- THE TASK: From the first line to the last, output the records exactly and drop any images.

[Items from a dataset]
****************
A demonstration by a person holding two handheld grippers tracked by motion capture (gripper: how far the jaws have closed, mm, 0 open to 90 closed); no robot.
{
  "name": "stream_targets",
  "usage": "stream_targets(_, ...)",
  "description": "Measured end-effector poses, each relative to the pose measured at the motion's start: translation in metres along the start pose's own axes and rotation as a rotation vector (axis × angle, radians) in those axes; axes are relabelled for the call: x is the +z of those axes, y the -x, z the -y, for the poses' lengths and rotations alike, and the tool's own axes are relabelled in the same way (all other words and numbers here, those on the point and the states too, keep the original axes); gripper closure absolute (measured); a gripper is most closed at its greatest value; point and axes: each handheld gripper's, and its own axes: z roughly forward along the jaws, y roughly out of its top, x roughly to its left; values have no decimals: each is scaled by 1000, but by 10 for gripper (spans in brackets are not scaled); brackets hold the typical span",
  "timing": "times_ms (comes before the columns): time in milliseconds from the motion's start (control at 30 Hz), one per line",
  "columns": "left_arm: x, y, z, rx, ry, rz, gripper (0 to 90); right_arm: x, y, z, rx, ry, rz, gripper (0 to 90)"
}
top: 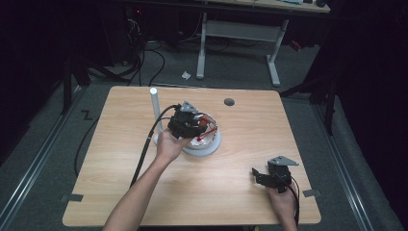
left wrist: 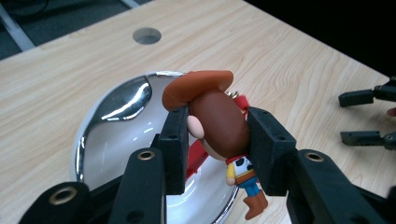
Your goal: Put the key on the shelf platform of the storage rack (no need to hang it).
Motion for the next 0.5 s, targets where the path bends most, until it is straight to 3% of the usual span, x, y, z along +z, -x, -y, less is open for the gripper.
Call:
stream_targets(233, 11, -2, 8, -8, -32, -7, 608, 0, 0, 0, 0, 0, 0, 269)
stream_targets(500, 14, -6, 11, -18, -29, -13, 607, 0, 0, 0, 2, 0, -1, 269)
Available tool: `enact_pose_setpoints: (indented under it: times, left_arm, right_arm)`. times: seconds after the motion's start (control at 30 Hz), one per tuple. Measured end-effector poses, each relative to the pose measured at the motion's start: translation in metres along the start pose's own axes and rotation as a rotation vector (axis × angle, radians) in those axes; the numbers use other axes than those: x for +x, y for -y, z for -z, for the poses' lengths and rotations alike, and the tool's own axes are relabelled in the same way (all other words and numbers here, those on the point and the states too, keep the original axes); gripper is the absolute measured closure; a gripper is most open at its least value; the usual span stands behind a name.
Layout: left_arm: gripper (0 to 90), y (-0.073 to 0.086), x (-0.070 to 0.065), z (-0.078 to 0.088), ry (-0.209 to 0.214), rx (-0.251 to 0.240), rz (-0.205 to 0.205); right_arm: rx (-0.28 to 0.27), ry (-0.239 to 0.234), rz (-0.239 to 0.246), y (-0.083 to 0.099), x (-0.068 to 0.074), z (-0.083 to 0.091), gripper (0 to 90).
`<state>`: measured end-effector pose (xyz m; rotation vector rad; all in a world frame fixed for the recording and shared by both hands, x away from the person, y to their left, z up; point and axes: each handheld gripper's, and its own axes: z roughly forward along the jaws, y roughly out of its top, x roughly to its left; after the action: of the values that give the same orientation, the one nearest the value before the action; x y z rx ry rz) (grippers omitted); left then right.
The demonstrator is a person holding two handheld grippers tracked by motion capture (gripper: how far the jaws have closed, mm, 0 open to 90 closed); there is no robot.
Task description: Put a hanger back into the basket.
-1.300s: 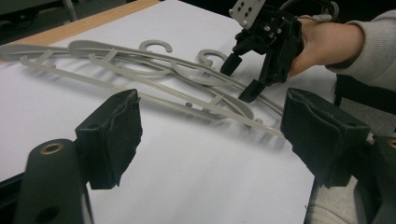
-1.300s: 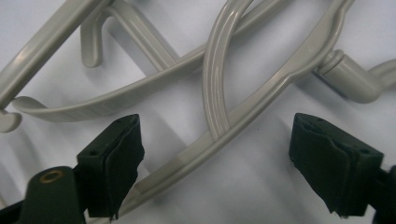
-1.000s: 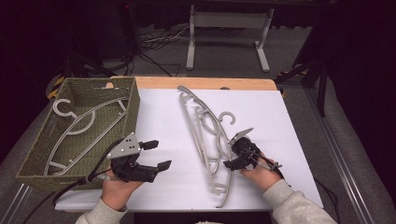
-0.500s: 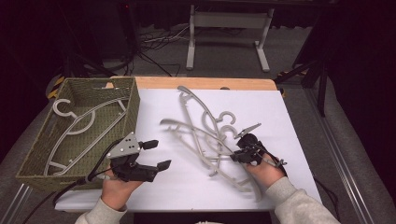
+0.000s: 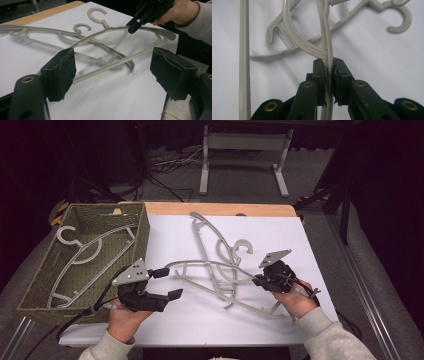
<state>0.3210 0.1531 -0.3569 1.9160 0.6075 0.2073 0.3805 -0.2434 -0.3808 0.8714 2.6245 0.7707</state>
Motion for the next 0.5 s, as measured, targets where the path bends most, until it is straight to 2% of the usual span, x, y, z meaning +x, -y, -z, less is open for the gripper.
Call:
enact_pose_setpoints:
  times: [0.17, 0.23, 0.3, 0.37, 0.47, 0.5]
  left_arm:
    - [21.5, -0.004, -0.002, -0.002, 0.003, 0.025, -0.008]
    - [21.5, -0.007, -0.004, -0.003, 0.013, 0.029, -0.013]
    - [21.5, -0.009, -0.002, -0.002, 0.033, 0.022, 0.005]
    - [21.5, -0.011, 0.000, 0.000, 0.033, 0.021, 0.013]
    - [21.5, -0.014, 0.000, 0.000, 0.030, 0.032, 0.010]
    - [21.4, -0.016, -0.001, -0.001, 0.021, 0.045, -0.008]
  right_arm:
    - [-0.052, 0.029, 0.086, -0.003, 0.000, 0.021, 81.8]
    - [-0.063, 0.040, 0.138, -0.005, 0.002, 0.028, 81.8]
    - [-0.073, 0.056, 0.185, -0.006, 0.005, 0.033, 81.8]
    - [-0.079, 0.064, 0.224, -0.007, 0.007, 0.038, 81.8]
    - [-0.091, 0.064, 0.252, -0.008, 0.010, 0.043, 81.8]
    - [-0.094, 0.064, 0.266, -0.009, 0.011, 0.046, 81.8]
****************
- EXERCISE OUTPUT:
A demonstration by a person holding two handheld grippers tracked by motion capture (gripper: how far the jaws have closed, mm, 0 open to 90 closed); no robot.
{
  "name": "stream_targets",
  "usage": "stream_targets(_, ...)",
  "description": "Measured end-effector poses, each relative to the pose measured at the motion's start: translation in metres along the start pose's own axes and rotation as a rotation vector (axis × angle, radians) in those axes; axes are relabelled for the call: x is the +z of those axes, y the -x, z the -y, for the poses' lengths and rotations alike, and the tool's own axes are relabelled in the same way (all other words and numbers here, those on the point and the states too, keep the original axes); gripper closure absolute (measured); a gripper is most closed at its greatest value; point and axes: each handheld gripper's, and its own axes: z roughly forward along the jaws, y roughly out of its top, x roughly to its left; values have no decimals: each is scaled by 1000, but by 10 for gripper (spans in brackets are not scaled); brackets hold the typical span",
  "timing": "times_ms (comes before the columns): time in milliseconds from the motion's start (control at 30 Hz), one per line",
  "columns": "left_arm: x, y, z, rx, ry, rz, gripper (0 to 90); right_arm: x, y, z, rx, ry, rz, gripper (0 to 90)"
}
top: 
left wrist: 
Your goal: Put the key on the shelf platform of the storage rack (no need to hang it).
Motion for the next 0.5 s, targets where the path bends most, until it is straight to 3% of the usual span, x, y, z along +z, -x, -y, less is open for the gripper.
Call:
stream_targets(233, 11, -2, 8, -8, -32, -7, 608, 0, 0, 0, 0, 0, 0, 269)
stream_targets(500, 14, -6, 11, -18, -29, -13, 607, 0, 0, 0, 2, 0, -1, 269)
Available tool: `enact_pose_setpoints: (indented under it: times, left_arm, right_arm)`. times: seconds after the motion's start (control at 30 Hz), one per tuple. Measured end-effector poses, each relative to the pose measured at the motion's start: translation in metres along the start pose's own axes and rotation as a rotation vector (axis × angle, radians) in those axes; the numbers use other axes than those: x for +x, y for -y, z for -z, for the poses' lengths and rotations alike, and the tool's own axes are relabelled in the same way (all other words and numbers here, those on the point and the states too, keep the original axes); gripper is the absolute measured closure; a gripper is most open at its least value; the usual span stands behind a name.
Layout: left_arm: gripper (0 to 90), y (-0.073 to 0.086), x (-0.070 to 0.065), z (-0.078 to 0.088), ry (-0.209 to 0.214), rx (-0.251 to 0.240), rz (-0.205 to 0.205); right_arm: rx (-0.28 to 0.27), ry (-0.239 to 0.234), rz (-0.239 to 0.246), y (-0.083 to 0.099), x (-0.068 to 0.074), z (-0.083 to 0.091), gripper (0 to 90).
`<state>`: measured end-effector pose (xyz m; rotation vector rad; all in a world frame fixed for the recording and shared by both hands, x away from the person, y to their left, z up; point and axes: each handheld gripper's, and its own axes: z roughly forward along the jaws, y roughly out of its top, x roughly to its left; after the action: of the values that give the same orientation, the one nearest the value before the action; x y z rx ry rz) (grippers omitted); left then right.
The demonstrator is a person holding two handheld grippers tracked by motion capture (gripper: how far the jaws have closed, mm, 0 open to 90 closed); there is no robot.
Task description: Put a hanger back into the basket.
-1.300s: 
-1.300s: 
-1.000s: 
-0.500s: 
+0.000s: 
<state>0.3210 0.1531 -0.3569 1.9160 0.6075 0.2073 0.3805 -0.2434 -0.3808 0.8714 2.6245 0.7707</state>
Motion for the next 0.5 s, as measured, targets where the path bends most, until it is straight to 2% of the usual span, x, y, z meaning +x, -y, -z, less is open for the gripper.
Call:
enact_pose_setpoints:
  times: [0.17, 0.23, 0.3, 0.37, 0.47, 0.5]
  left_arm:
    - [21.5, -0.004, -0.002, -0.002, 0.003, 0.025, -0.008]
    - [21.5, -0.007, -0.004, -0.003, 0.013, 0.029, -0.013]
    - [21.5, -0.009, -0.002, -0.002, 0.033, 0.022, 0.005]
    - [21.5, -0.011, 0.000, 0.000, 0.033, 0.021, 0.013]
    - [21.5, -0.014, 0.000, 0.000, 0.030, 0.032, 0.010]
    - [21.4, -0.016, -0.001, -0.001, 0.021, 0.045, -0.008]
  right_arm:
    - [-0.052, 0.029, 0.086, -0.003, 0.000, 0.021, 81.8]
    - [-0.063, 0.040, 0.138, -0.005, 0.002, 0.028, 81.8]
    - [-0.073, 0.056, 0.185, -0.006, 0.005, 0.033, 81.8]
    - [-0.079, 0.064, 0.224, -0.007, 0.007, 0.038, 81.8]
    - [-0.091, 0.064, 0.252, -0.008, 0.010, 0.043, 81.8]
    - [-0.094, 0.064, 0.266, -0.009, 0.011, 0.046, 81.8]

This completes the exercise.